The line count for "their" is all that is needed: say how many lines in the listing below contain it.

DATA SHOWN »
===
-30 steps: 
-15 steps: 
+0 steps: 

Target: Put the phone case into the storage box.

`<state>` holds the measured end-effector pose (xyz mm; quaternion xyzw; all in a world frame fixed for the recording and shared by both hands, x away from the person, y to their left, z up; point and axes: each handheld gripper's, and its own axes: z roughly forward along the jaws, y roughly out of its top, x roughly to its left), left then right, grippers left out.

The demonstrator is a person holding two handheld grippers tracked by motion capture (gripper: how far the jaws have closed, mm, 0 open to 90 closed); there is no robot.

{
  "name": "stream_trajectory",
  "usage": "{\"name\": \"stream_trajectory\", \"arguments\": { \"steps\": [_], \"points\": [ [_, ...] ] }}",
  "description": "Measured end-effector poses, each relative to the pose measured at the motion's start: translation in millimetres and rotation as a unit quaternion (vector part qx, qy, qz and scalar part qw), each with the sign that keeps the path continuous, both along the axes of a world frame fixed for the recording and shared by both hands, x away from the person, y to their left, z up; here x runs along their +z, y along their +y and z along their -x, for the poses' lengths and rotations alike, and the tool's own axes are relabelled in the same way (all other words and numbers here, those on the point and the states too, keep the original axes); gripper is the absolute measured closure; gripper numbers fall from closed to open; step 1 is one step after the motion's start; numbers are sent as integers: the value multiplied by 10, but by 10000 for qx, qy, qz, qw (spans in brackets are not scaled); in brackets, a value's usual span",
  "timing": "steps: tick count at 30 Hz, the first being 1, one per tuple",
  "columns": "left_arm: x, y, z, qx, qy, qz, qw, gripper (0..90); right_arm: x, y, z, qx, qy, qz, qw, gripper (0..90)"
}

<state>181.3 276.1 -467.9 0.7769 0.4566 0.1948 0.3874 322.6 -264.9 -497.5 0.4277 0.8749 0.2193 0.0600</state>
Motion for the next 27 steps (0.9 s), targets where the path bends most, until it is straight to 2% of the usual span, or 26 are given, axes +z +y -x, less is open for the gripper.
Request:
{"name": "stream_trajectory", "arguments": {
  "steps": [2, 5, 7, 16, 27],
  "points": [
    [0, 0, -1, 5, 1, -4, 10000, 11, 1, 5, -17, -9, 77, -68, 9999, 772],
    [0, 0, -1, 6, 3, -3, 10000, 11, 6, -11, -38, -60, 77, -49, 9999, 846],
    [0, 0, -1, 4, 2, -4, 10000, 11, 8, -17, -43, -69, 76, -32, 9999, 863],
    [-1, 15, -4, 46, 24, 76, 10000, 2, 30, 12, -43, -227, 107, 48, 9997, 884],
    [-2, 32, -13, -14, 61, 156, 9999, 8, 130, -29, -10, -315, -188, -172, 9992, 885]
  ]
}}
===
EXERCISE OUTPUT » 2